How can I get ping replies on both interfaces to work? Doing so would make automatic failure detection possible.

For traffic there are two distinct cases:

  • This machine sends something new out. If destination is not within (statically) known destinations, then packet will use the default route
  • This machine sends a reply to something that did come in

For the latter the “two routes” setup requires policy routing (aka source routing).

Lets say that eno1 has IP1 and eno2 has IP2. If a packet comes in from eno2, then its destination is IP2 and the reply will by default have IP2 as source.
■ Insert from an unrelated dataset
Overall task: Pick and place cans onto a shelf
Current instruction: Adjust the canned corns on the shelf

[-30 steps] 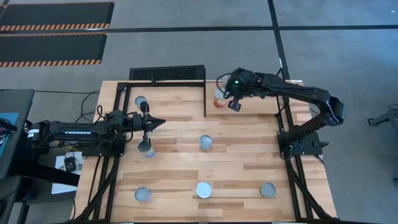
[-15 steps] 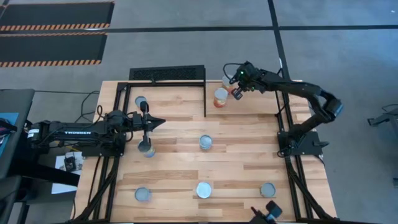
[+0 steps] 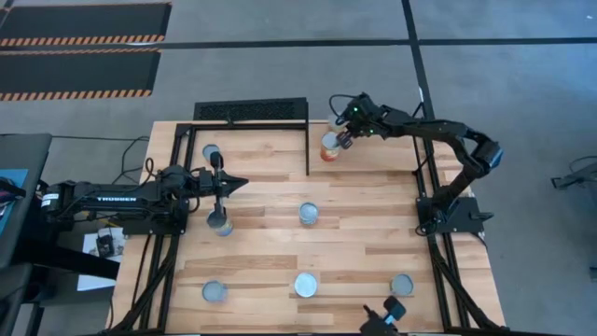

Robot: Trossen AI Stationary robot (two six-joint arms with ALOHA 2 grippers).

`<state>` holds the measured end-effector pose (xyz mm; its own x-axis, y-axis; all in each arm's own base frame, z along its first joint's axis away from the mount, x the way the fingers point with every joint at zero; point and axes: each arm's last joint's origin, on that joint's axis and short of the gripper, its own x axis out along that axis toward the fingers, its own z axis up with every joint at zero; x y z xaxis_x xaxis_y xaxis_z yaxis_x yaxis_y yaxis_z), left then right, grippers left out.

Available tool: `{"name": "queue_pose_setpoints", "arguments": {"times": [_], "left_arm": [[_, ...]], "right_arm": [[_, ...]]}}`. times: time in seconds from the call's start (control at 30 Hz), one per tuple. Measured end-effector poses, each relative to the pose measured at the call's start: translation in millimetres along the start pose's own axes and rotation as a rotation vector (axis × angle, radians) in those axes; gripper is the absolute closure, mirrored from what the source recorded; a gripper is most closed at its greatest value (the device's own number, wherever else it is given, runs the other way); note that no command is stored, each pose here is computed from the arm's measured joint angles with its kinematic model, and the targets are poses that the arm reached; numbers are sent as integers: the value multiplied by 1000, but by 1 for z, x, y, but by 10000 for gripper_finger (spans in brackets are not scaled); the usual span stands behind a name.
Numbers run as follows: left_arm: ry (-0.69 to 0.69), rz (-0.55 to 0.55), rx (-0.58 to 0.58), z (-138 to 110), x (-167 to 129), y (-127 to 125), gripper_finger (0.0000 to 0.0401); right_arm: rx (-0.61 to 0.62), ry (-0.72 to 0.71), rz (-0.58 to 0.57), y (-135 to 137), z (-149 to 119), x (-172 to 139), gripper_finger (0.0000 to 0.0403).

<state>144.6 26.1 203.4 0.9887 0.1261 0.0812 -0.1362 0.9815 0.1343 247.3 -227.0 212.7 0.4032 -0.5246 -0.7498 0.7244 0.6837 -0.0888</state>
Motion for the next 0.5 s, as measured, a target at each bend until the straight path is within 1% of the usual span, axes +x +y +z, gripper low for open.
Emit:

Without policy routing the reply would be routed out via eno1 as long as default route is on that side, but a packet with IP2 as source cannot leave from eno1 that has address IP1 (in different subnet).

The policy routing contains two additional routing tables:

// rt1
to subnet of IP1 from eno1
default via GW1  // that is in subnet of IP1
// rt2
to subnet of IP2 from eno2
default via GW2  // that is in subnet of IP2

Furthermore, there must be rules:

from IP1 use table rt1
from IP2 use table rt2

Now that reply packet that has “from IP2” will use table rt2 for routing, because the rule says so, and according to table rt2 that packet is sent to GW2 via eno2.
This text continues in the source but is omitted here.